Toutes mes expériences étaient ainsi décrites. De temps en temps aussi au milieu de ces descriptions se trouvait, à l’adresse des spectateurs, un compliment tel que celui-ci:

AU PUBLIC.

Combien j’aime à voir,
Chaque soir,
Par la foule amie,
Ma salle envahie
Et remplie
A ne pas s’y mouvoir.
Pour mériter longtemps une faveur si chère,
Comptez sur mes efforts et sur mon savoir-faire;
Spectateurs d’aujourd’hui, venez me voir demain;
Venez.... je vous prépare un autre tour de main.

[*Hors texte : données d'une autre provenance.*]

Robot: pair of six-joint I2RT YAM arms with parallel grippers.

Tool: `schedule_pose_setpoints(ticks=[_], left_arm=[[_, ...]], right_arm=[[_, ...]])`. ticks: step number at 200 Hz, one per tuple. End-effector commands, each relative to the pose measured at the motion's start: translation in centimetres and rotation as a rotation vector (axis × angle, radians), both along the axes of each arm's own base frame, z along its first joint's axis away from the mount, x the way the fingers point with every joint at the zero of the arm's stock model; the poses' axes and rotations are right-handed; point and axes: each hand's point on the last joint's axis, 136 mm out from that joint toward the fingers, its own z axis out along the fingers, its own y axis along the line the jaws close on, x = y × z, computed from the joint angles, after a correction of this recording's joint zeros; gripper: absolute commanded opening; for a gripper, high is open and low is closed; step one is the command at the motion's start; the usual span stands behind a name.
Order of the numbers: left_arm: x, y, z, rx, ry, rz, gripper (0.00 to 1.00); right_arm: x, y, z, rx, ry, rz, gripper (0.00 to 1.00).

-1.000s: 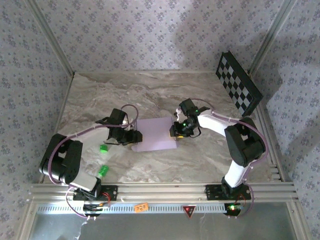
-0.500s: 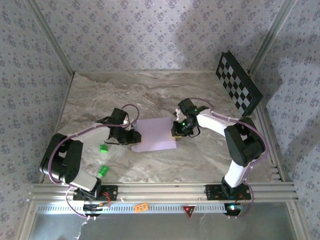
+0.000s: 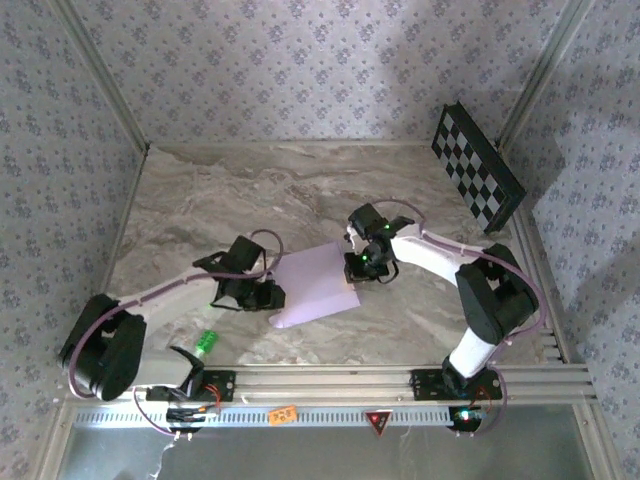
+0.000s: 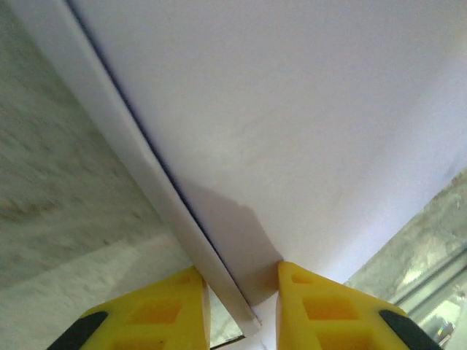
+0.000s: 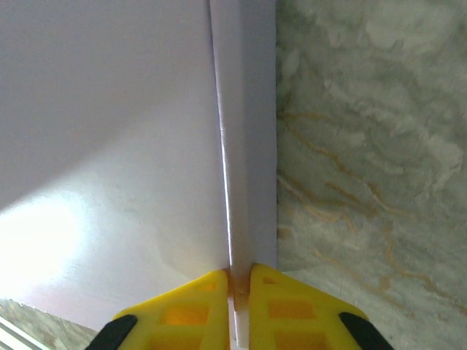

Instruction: Fold the paper box

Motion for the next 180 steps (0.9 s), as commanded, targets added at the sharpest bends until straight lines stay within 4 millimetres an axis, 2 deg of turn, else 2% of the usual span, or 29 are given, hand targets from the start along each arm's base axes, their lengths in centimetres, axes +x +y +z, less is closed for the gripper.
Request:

Parmi ces fantaisies, celle qui m’avait donné le plus de mal à composer, c’était mon journal comique. Notez que je ne pouvais faire ce travail que dans mes moments de loisir, et ces moments j’étais obligé de les prendre sur mon sommeil.

Ce journal, sur papier de luxe et de petit format, était illustré. Le texte parodiait celui des grands journaux. L’en-tête était ainsi conçu:

LE CAGLIOSTRO,
PASSE-TEMPS DE L’ENTR’ACTE (NE JAMAIS LIRE PASSE T’EN).

Ce journal, paraissant le soir, ne peut être lu que par des gens éclairés.

Le rédacteur prévient qu’il n’est pas timbré (le journal).